- _WORK REQUEST_: Leave out every line before the one containing "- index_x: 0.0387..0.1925", and repeat the rest of the material below exactly, that line included.
*** Opening DATASET EXCERPT ***
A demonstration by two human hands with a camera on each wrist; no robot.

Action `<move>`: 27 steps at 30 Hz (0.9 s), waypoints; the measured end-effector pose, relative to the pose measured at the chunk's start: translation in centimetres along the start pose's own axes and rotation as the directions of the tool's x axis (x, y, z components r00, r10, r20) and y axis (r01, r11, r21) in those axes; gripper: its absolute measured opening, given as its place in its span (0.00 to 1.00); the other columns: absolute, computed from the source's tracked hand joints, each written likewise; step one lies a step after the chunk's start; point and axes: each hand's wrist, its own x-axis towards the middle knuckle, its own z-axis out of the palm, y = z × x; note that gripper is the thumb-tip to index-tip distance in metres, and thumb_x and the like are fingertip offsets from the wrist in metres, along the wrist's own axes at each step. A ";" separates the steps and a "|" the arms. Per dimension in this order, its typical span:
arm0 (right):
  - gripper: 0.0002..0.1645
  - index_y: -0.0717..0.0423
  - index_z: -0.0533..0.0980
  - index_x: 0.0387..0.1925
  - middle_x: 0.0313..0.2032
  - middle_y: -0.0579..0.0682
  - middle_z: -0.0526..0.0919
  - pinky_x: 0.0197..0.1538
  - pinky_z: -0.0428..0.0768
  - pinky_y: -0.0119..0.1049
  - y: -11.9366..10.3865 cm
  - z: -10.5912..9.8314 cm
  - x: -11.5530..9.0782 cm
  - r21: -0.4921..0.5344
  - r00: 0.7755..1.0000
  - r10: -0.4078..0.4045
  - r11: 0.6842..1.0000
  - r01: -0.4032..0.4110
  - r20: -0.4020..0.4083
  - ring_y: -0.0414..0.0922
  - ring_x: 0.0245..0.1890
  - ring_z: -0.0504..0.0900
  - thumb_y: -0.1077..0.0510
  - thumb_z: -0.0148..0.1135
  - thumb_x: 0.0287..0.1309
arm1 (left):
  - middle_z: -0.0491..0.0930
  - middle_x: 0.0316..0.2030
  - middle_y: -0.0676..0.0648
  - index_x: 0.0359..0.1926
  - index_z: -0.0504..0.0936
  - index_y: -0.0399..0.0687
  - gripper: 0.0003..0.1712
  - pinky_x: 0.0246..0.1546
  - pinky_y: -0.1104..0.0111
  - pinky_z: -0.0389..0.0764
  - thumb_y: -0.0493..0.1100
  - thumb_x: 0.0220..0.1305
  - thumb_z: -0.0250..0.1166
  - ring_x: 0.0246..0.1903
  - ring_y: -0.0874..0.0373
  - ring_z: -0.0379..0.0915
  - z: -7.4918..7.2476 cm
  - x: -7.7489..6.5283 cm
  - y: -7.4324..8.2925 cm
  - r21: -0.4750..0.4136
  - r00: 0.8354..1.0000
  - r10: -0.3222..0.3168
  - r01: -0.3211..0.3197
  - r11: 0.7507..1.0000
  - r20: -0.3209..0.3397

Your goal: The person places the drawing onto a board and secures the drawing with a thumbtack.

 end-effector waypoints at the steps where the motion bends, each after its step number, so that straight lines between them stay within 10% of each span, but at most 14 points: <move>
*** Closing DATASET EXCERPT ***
- _EXERCISE SOLUTION_:
  - index_x: 0.0387..0.1925
  - middle_x: 0.0313..0.2032
  - middle_y: -0.0579..0.0682
  - middle_z: -0.0526..0.0919
  - pinky_x: 0.0197..0.1538
  - pinky_z: -0.0428..0.0768
  - pinky_y: -0.0119..0.1049
  - y: -11.9366..10.3865 cm
  - z: -10.5912..9.8314 cm
  - x: -11.5530..9.0782 cm
  - r21: -0.4921..0.5344
  - r00: 0.7755..1.0000
  - r10: -0.4078..0.4045
  - r11: 0.6842..1.0000
  - r01: -0.4032..0.4110
  - r20: -0.4020..0.4083
  - ring_y: -0.0414..0.0922
  - ring_x: 0.0245..0.1890
  - ring_z: -0.0504..0.0900
  - thumb_y: -0.1077..0.0510
  - thumb_z: -0.0148..0.1135
  - thumb_x: 0.0287..0.1309
arm1 (left):
  - middle_z: -0.0491..0.0930
  - middle_x: 0.0316..0.2030
  - middle_y: -0.0676..0.0648
  - index_x: 0.0359..0.1926
  - index_z: -0.0504..0.0936
  - index_y: -0.0399..0.0687
  - gripper: 0.0003..0.1712
  - pinky_x: 0.0246..0.1546
  - pinky_y: -0.1104..0.0111
  - pinky_z: -0.0389..0.0764
  - thumb_y: -0.0493..0.1100
  - thumb_x: 0.0220..0.1305
  - thumb_z: -0.0250..0.1166
  - ring_x: 0.0246..0.1903
  - ring_y: -0.0874..0.0373
  - ring_z: -0.0379..0.0915
  - z: -7.4918..7.2476 cm
  - x: -7.7489..6.5283 cm
  - y: -7.4324..8.2925 cm
  - r21: -0.4750..0.4136
  - r00: 0.8354..1.0000
  - r10: -0.3222..0.3168
  - r01: -0.3211..0.3197
  - r11: 0.7507..1.0000
  - r20: -0.3209..0.3397

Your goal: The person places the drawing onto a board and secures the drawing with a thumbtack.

 end-effector waypoints at the steps where the motion bends, each after its step number, so that straight lines between them stay within 10% of each span, but at most 14 points: <move>

No more output is given for this exercise.